In [1]:
# For boba

import os
os.environ["CUDA_VISIBLE_DEVICES"] = "1,2"

import torch
print(torch.cuda.device_count())

2


In [2]:
from transformers import AutoModelForCausalLM, AutoTokenizer
import torch

model_name = "meta-llama/Llama-2-7b-chat-hf"

model = AutoModelForCausalLM.from_pretrained(model_name,torch_dtype=torch.float16, attn_implementation='sdpa', device_map="auto")
tokenizer = AutoTokenizer.from_pretrained(model_name, padding_side='left')

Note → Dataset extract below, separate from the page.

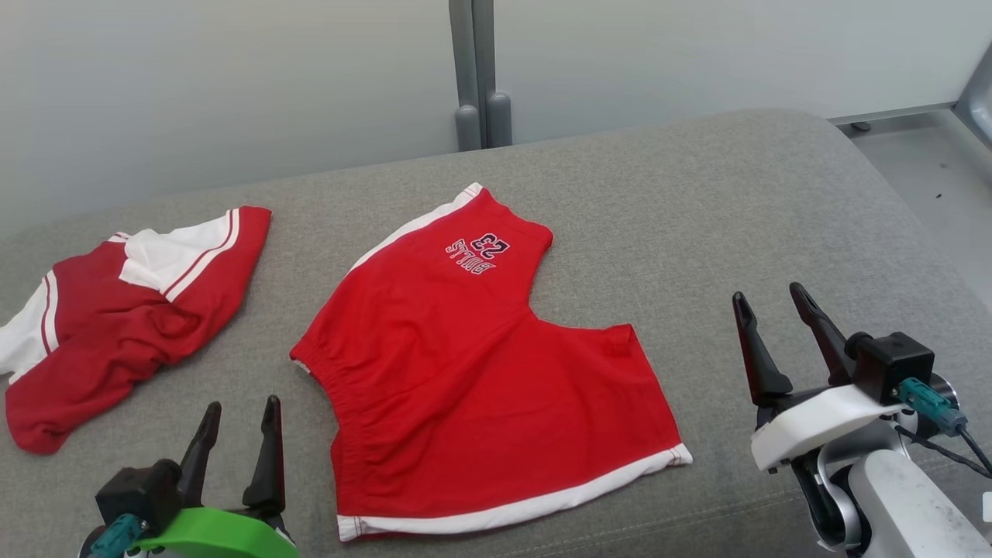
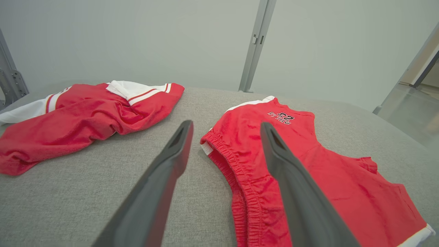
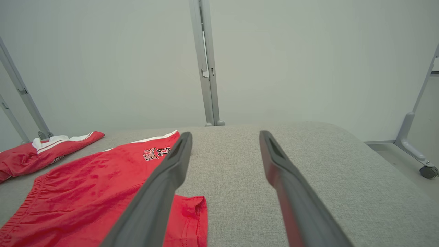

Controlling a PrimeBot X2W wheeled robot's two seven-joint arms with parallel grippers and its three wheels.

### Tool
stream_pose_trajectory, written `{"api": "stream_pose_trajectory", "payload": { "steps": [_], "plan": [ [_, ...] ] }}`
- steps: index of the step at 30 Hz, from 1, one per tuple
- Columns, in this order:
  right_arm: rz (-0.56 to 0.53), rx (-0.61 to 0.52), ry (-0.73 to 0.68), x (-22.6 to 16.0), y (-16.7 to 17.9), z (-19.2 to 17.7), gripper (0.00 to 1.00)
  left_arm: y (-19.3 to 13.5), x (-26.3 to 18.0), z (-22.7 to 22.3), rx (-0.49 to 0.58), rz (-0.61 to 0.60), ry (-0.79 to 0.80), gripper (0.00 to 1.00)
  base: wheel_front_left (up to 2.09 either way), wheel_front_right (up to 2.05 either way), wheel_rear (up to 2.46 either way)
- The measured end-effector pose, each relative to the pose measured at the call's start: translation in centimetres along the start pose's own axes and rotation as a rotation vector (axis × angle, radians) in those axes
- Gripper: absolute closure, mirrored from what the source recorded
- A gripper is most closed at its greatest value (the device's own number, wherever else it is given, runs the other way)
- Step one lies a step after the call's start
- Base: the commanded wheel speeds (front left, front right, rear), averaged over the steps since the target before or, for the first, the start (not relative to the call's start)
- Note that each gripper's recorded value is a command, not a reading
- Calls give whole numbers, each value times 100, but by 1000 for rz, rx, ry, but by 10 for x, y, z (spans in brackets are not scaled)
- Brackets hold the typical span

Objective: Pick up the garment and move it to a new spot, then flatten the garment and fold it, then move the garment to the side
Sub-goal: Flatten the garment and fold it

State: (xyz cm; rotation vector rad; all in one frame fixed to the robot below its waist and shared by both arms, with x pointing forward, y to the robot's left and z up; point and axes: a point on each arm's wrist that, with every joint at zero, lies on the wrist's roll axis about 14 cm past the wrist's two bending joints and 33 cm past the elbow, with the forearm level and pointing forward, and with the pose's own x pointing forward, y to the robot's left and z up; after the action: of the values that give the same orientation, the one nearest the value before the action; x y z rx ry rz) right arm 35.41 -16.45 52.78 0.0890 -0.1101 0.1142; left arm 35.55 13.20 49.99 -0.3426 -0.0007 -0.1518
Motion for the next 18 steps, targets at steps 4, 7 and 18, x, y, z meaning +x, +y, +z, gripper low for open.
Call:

Loading checkpoint shards:   0%|          | 0/2 [00:00<?, ?it/s]



In [3]:
import transformers
print(transformers.__version__)

4.37.2


In [4]:
sample_text = open("snapkv_full.txt", "r", encoding="utf-8").read()
encoded_tokens = tokenizer(sample_text, return_tensors="pt")
for key in encoded_tokens:
    encoded_tokens[key] = encoded_tokens[key].cuda()
encoded_tokens = encoded_tokens.input_ids[0]
print(encoded_tokens.shape)

torch.Size([17585])


In [5]:
padding_window = 64
query_window = 12
max_tokens = 512

In [6]:
from typing import Optional, Tuple
from transformers.cache_utils import Cache
from transformers.models.llama.modeling_llama import apply_rotary_pos_emb, repeat_kv
import math
from torch import nn
import torch.nn.functional as F

def sdpa_forward(
    self,
    hidden_states: torch.Tensor,
    attention_mask: Optional[torch.Tensor] = None,
    position_ids: Optional[torch.LongTensor] = None,
    past_key_value: Optional[Cache] = None,
    output_attentions: bool = False,
    use_cache: bool = False,
) -> Tuple[torch.Tensor, Optional[torch.Tensor], Optional[Tuple[torch.Tensor]]]:
    # print("Running custom forward function")
    bsz, q_len, _ = hidden_states.size()

    query_states = self.q_proj(hidden_states)
    key_states = self.k_proj(hidden_states)
    value_states = self.v_proj(hidden_states)

    query_states = query_states.view(bsz, q_len, self.num_heads, self.head_dim).transpose(1, 2)
    key_states = key_states.view(bsz, q_len, self.num_key_value_heads, self.head_dim).transpose(1, 2)
    value_states = value_states.view(bsz, q_len, self.num_key_value_heads, self.head_dim).transpose(1, 2)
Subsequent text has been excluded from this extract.